**Work required**
Line by line, restate the material exactly.

————

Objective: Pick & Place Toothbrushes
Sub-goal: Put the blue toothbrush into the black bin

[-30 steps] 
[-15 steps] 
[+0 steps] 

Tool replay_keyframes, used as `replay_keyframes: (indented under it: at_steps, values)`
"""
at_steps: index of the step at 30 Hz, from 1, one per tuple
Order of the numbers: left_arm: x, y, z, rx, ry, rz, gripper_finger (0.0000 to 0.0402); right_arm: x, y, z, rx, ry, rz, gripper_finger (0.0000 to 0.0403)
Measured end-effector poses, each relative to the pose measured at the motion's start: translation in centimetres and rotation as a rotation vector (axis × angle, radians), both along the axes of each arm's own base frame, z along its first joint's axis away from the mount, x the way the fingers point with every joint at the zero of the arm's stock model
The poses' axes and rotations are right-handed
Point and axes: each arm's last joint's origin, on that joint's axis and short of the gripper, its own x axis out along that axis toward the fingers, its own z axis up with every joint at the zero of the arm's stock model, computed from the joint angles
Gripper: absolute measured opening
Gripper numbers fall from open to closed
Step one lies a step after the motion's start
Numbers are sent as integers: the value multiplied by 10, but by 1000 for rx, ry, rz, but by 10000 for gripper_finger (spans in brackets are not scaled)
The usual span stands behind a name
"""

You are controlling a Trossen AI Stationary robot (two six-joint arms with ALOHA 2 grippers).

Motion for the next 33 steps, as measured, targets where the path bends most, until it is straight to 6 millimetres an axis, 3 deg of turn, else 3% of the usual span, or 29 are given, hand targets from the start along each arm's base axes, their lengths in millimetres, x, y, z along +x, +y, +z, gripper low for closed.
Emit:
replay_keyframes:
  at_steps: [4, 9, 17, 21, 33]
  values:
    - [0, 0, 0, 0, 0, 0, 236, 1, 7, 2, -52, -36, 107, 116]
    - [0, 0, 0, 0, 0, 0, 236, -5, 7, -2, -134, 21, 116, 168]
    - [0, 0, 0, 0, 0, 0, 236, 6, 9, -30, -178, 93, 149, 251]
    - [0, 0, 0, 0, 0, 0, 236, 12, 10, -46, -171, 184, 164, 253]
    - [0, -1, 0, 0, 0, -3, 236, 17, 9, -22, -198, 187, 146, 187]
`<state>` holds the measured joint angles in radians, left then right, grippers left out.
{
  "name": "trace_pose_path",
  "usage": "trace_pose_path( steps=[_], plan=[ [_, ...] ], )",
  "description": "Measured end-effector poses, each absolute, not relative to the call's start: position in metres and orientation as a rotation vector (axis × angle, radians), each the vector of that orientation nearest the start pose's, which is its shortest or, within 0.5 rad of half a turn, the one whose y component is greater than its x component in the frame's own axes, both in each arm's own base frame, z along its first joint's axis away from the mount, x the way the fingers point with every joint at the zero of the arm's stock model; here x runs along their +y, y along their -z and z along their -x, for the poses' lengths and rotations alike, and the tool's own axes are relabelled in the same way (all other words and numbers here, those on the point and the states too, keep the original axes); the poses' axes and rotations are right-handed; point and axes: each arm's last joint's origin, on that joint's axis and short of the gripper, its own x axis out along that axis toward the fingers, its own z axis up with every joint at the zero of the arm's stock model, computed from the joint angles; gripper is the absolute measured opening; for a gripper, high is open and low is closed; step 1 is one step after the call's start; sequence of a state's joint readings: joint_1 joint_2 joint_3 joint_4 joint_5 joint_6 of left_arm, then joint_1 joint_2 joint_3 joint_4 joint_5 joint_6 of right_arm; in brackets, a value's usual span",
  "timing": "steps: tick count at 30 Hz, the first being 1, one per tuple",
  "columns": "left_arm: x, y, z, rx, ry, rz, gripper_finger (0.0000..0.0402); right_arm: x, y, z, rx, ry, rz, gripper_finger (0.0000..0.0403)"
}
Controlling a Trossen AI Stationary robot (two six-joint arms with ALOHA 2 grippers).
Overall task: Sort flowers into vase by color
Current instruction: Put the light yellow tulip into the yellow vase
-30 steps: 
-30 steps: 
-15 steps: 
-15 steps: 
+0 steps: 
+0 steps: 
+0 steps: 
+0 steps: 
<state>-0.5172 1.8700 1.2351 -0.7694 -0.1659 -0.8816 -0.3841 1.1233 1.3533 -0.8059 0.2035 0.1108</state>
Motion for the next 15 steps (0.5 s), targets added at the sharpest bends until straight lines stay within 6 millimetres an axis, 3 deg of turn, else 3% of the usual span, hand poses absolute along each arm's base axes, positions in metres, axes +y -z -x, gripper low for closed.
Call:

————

**Written reply**
Objective: Pick & Place Toothbrushes
Sub-goal: Put the blue toothbrush into the black bin

[-30 steps] 
[-15 steps] 
[+0 steps] 

Tool replay_keyframes, used as `replay_keyframes: (indented under it: at_steps, values)`
"""
at_steps: index of the step at 30 Hz, from 1, one per tuple
Order of the numbers: left_arm: x, y, z, rx, ry, rz, gripper_finger (0.0000 to 0.0402); right_arm: x, y, z, rx, ry, rz, gripper_finger (0.0000 to 0.0403)
Measured end-effector poses, each relative to the pose measured at the motion's start: translation in centimetres and rotation as a rotation vector (axis × angle, radians), both along the axes of each arm's own base frame, z along its first joint's axis away from the mount, x the way the fingers point with every joint at the zero of the arm's stock model
The poses' axes and rotations are right-handed
Point and axes: each arm's last joint's origin, on that joint's axis and short of the gripper, its own x axis out along that axis toward the fingers, its own z axis up with every joint at the zero of the arm's stock model, computed from the joint angles
Gripper: absolute measured opening
Gripper numbers fall from open to closed
Step one lies a step after the motion's start
Numbers are sent as integers: the value multiplied by 10, but by 1000 for rx, ry, rz, but by 10000 for gripper_finger (spans in brackets are not scaled)
The usual span stands behind a name
"""

You are controlling a Trossen AI Stationary robot (two six-joint arms with ALOHA 2 grippers).

Motion for the next 33 steps, as measured, targets where the path bends most, until it is straight to 6 millimetres an axis, 3 deg of turn, else 3% of the usual span, or 29 are given, hand targets from the start along each arm's base axes, their lengths in millimetres, x, y, z along +x, +y, +z, gripper low for closed.
Emit:
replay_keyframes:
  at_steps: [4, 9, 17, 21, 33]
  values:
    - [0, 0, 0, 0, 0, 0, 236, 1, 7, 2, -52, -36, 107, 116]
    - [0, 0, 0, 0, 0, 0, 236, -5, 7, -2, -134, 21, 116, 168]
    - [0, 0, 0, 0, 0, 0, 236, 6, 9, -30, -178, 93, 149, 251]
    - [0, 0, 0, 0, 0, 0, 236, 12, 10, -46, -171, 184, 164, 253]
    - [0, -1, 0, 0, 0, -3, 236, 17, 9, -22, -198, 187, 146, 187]
`<state>` holds the measured joint angles in radians, left then right, grippers left out.
{
  "name": "trace_pose_path",
  "usage": "trace_pose_path( steps=[_], plan=[ [_, ...] ], )",
  "description": "Measured end-effector poses, each absolute, not relative to the call's start: position in metres and orientation as a rotation vector (axis × angle, radians), each the vector of that orientation nearest the start pose's, which is its shortest or, within 0.5 rad of half a turn, the one whose y component is greater than its x component in the frame's own axes, both in each arm's own base frame, z along its first joint's axis away from the mount, x the way the fingers point with every joint at the zero of the arm's stock model; here x runs along their +y, y along their -z and z along their -x, for the poses' lengths and rotations alike, and the tool's own axes are relabelled in the same way (all other words and numbers here, those on the point and the states too, keep the original axes); the poses' axes and rotations are right-handed; point and axes: each arm's last joint's origin, on that joint's axis and short of the gripper, its own x axis out along that axis toward the fingers, its own z axis up with every joint at the zero of the arm's stock model, computed from the joint angles; gripper is the absolute measured opening; for a gripper, high is open and low is closed; step 1 is one step after the call's start; sequence of a state's joint readings: joint_1 joint_2 joint_3 joint_4 joint_5 joint_6 of left_arm, then joint_1 joint_2 joint_3 joint_4 joint_5 joint_6 of right_arm; in brackets, a value's usual span",
  "timing": "steps: tick count at 30 Hz, the first being 1, one per tuple",
  "columns": "left_arm: x, y, z, rx, ry, rz, gripper_finger (0.0000..0.0402); right_arm: x, y, z, rx, ry, rz, gripper_finger (0.0000..0.0403)"
}
Controlling a Trossen AI Stationary robot (two six-joint arms with ALOHA 2 grippers).
Overall task: Sort flowers into vase by color
Current instruction: Put the light yellow tulip into the yellow vase
-30 steps: 
-30 steps: 
-15 steps: 
-15 steps: 
+0 steps: 
+0 steps: 
+0 steps: 
+0 steps: 
<state>-0.5172 1.8700 1.2351 -0.7694 -0.1659 -0.8816 -0.3841 1.1233 1.3533 -0.8059 0.2035 0.1108</state>
Motion for the next 15 steps (0.5 s), targets added at the sharpest bends until straight lines stay within 6 millimetres an axis, 3 deg of turn, else 3% of the usual span, hand poses absolute along each arm's base axes, positions in metres, axes +y -z -x, gripper low for closed.
Call:

No more work remains for this exercise.